Systemic central banks’ interest in cryptocurrencies is nothing new, however, the COVID19 pandemic and increasing mobility from mega-technologies (see Facebook with Libra) seem to be fuelling developments in the creation of a new digital currency as an alternative.
As Reuters reports, seven central banks around the world have come together to accelerate the development of a “resilient” digital currency that is accessible at low or minimal cost and protected by a strong legal framework. Participants include the Central European Bank, the Bank of England, the Bank of Japan, the Swiss National Bank and the US Federal Reserve, but there is no member from China.
In fact, those involved in the project to create a new digital currency have set out to prevent similar private sector initiatives and, of course, to isolate China, which has already launched its own project through the People’s Bank in order to equate the yuan with the dollar.

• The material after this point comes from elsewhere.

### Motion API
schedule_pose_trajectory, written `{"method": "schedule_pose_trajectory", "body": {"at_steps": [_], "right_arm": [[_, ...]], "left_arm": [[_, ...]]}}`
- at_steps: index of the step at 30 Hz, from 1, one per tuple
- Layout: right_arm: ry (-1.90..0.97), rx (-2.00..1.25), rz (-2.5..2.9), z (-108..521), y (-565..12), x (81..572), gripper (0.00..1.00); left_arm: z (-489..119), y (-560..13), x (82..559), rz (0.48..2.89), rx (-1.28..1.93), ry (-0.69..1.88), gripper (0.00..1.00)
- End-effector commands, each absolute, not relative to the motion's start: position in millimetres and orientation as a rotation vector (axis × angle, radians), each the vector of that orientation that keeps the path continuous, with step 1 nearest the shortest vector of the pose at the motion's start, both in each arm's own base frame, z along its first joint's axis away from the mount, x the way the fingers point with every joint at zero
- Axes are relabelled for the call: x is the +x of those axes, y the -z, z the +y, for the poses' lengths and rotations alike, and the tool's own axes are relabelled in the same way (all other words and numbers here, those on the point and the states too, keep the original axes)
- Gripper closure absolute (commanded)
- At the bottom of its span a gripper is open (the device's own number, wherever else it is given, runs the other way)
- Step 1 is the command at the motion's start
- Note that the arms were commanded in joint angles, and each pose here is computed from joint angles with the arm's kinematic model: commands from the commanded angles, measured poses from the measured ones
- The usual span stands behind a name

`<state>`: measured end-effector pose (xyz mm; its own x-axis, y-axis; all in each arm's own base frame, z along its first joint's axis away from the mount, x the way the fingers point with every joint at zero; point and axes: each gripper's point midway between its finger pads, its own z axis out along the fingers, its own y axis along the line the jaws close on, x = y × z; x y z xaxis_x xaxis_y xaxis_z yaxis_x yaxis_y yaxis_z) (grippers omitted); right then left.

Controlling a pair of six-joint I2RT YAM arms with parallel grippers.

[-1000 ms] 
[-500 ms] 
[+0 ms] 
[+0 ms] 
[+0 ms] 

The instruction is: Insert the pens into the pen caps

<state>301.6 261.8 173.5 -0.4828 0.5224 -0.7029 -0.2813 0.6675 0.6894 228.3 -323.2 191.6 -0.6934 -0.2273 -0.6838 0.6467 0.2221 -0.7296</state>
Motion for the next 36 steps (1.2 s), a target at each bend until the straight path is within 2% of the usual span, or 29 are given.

Japan’s top economic diplomat Kenji Okamura said yesterday that China is seeking to take advantage of the pioneer with its own digital currency, warning that this “is something we should fear.”
“I don’t think there is a competition race between central banks,” Canlif said, adding that no digital central bank currency will dominate the entire world.
Bank of England (BoE) deputy governor and chairman of the BIS payments committee John Canlief said the increase in cashless payments following quarantine measures to tackle the pandemic accelerated the role of technology in changing the forms of money.
Interesting developments are also expected in this area in the coming years, which may radically change the way money is marketed.